Exactly the lines from the start of the data below through the line that contains "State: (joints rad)" are to be copied, with pictures left out.

COLLECTED MATERIAL »
• • • •

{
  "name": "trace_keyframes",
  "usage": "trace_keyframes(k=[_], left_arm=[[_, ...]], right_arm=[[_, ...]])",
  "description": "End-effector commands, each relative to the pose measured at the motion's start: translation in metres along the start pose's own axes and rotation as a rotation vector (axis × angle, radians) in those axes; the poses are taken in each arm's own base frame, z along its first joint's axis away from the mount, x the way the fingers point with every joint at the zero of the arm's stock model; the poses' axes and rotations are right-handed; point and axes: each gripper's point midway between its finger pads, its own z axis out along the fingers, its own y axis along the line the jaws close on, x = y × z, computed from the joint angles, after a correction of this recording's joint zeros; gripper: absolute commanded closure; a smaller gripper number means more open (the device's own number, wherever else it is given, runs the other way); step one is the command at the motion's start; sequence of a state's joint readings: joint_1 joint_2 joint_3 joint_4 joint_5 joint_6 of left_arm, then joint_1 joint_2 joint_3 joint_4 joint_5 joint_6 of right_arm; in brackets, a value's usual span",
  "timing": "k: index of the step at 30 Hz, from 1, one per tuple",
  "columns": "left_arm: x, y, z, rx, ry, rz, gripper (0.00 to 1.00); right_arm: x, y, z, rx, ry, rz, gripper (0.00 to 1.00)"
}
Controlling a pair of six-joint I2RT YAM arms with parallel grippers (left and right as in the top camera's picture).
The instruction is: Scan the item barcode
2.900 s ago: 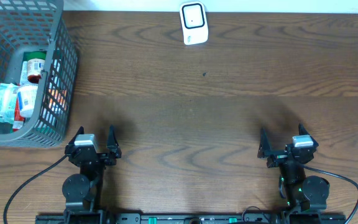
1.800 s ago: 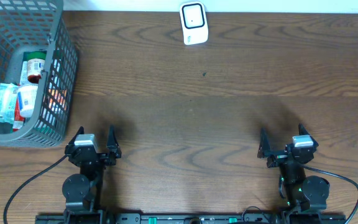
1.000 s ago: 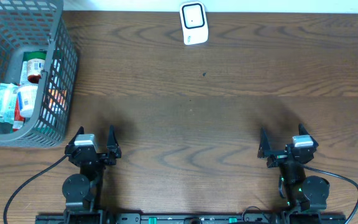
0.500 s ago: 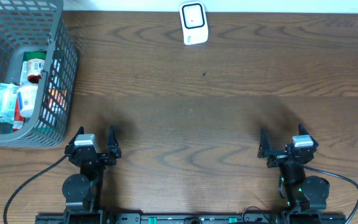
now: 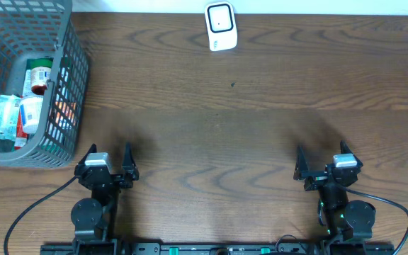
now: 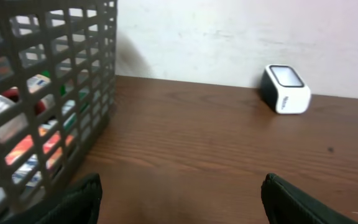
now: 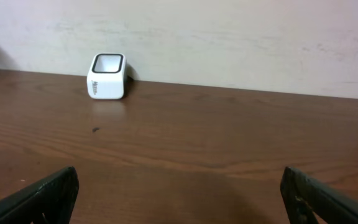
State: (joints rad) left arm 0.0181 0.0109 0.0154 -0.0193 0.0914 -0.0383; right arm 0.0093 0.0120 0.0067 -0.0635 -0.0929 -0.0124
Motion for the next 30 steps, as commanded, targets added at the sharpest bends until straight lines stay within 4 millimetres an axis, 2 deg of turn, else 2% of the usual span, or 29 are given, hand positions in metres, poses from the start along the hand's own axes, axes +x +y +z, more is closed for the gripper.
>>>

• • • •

SOLUTION FOR THIS EXERCISE »
{
  "name": "trace_keyframes",
  "usage": "trace_keyframes(k=[_], left_arm=[[_, ...]], right_arm=[[_, ...]])",
  "description": "End-effector commands, each relative to the pose measured at the motion's start: translation in metres along the start pose's own axes and rotation as a rotation vector (axis × angle, radians) in those axes; the poses are taken in each arm's own base frame, z along its first joint's axis away from the mount, x the way the fingers point with every joint at the zero of the arm's stock model; the poses' axes and rotations are right-handed; point and axes: each gripper's point midway between its finger pads, its own z axis out along the fingers, its own y axis along the line the jaws close on, x = y × z, computed from the joint angles, after a correction of this recording's joint zeros; gripper: absolute commanded closure; a smaller gripper number means more open (the device's own number, wherever else it is given, runs the other way); step one is the command at the motion's start; sequence of a state's joint readings: joint_1 joint_2 joint_3 joint_4 joint_5 joint_6 of left_arm, then joint_1 joint_2 joint_3 joint_4 joint_5 joint_6 of right_arm; in brackets, a value's usual span",
  "timing": "k: index of the step at 30 Hz, from 1, one per tuple",
  "columns": "left_arm: x, y, z, rx, ry, rz, gripper (0.00 to 1.00); right_arm: x, y, z, rx, ry, rz, gripper (0.00 to 1.00)"
}
Controlling a pair of six-joint I2RT YAM arms with parallel grippers (left and right as in the top camera's picture).
The instruction is: Scan the item barcode
2.900 s ago: 
1.800 s ago: 
1.000 s ago: 
0.500 s ago: 
now: 
now: 
now: 
State: (joints rad) left arm 0.0181 0.0109 0.0154 -0.0193 0.0914 -0.0383; right arm 0.0093 0.0120 0.0067 -0.0635 -0.0929 -0.0124

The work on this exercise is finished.